Microsoft will never support TTF in IE (for HTML at least).
Apparently it's ok for Silverlight but not for HTML.
I think it's worth thinking about how to get Web site
compatibility in India without supporting EOT. See some of the
discussion in the bug for ideas.
Some of the proposals there sound really interesting.
1) Detect when known unusually-encoded EOT fonts are used, and
convert text in that font on-the-fly to Unicode. This has the
advantage that features like "find in page" and copy/paste will
work correctly; apparently they normally do not when the font is
encoded in a way that doesn't match the server-stated text encoding.
2) Restrict EOT support to a hardcoded list of fonts and websites,
in the the cases where we know the compatibility issues are a
significant adoption barrier.
I think either of these would be better than full-fledged EOT
support and I would tentatively say that #1 could lead to a better
overall user experience.
Just to add the Opera 2 cents into this, we have evangelism
activities going on around compatibility. We've known about the EOT
issue in India for a long time now. We have had and continue to
have success in convincing Indian sites to move away from EOT to
more open equivalents like switching to UTF-8 encoded content.

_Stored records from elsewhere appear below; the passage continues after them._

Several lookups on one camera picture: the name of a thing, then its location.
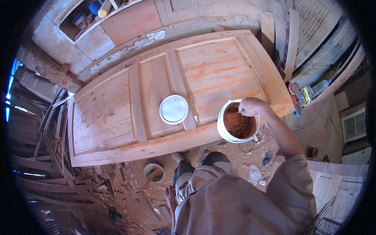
white lid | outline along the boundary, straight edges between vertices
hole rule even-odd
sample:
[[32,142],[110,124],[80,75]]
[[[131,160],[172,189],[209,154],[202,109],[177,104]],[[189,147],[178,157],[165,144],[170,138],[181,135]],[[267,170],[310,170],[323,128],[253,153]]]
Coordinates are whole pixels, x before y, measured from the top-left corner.
[[168,124],[178,124],[184,121],[189,111],[188,102],[184,97],[171,95],[166,97],[160,107],[159,115]]

white bucket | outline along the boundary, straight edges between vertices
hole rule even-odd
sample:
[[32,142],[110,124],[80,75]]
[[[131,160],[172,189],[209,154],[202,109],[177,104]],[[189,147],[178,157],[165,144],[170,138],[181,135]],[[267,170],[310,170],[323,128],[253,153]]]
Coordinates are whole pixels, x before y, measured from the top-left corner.
[[231,142],[231,143],[236,143],[236,144],[240,144],[240,143],[245,143],[245,142],[248,142],[252,139],[255,139],[256,137],[256,134],[258,133],[259,129],[260,129],[260,115],[257,115],[255,116],[255,120],[256,120],[256,126],[257,126],[257,129],[254,133],[252,133],[252,135],[246,139],[239,139],[239,138],[236,138],[234,137],[233,135],[231,135],[228,130],[226,129],[226,127],[224,126],[224,121],[223,121],[223,115],[224,115],[224,111],[226,110],[226,108],[232,104],[232,103],[240,103],[243,99],[236,99],[236,100],[229,100],[221,109],[220,113],[219,113],[219,116],[218,116],[218,121],[217,121],[217,130],[218,130],[218,133],[220,134],[220,136],[227,140],[228,142]]

water bottle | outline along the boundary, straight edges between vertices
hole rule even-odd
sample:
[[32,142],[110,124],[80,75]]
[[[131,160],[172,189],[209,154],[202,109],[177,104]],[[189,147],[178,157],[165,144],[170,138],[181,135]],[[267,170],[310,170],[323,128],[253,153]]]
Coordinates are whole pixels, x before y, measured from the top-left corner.
[[329,87],[329,84],[330,84],[330,80],[322,80],[316,86],[312,87],[311,91],[312,91],[313,97],[316,97],[319,94],[321,94],[323,91],[325,91]]

wall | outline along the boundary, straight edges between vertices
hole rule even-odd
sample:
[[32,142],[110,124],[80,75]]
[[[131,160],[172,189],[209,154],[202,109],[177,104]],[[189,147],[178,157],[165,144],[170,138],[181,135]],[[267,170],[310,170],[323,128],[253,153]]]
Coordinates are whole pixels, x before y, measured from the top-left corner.
[[79,0],[56,0],[35,27],[32,40],[83,82],[140,52],[203,33],[220,24],[232,29],[260,29],[260,12],[273,11],[273,0],[143,0],[97,25],[76,43],[59,24],[63,10]]

wooden door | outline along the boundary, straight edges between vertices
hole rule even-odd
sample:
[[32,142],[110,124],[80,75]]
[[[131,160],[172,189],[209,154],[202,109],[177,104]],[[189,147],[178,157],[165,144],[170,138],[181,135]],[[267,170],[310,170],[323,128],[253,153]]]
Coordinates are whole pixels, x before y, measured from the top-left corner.
[[[177,125],[159,117],[171,94],[185,97],[190,108]],[[151,49],[103,73],[71,100],[72,165],[125,162],[219,140],[220,109],[247,96],[267,101],[280,117],[294,111],[281,76],[249,30]]]

IMHO hard work and good evangelism works out over bending over
backwards supporting EOT.
Couple of quote from our guys:
This was a problem with a large number of Hindi websites when I
checked
last year but it does not seem to be a problem today. I checked a
directory of Hindi websites http://dir.hinkhoj.com/ and most of
them don't
use EOT any longer. The only major news site using EOT on the list
right
now is http://www.amarujala.com/today/default.asp
But I've only checked Hindi websites not sure about other regional
languages in India.
and
Yes, Indian regional sites, especially news sites and religious
sites, do
use EOT.
I've contacted some of them, and a many of those have now recently
changed and switched to UTF, but still a quite a few regional sites
remain
which still use EOT.
Just a quick example, amarujala.com, eenadu.net, iift.edu/
hindisite/ ,
So, yes there is still work to be done, but it is clear that if
there is benefit for the sites to change, i.e., only IE supports EOT
and changing allows Opera/Safari/FF/Chrome to work, then they will
change. I‘m very willing to discuss with the Safari and Chrome
people on how we can work together to solve such issues in a optimal
way, and pool our evangelism resources.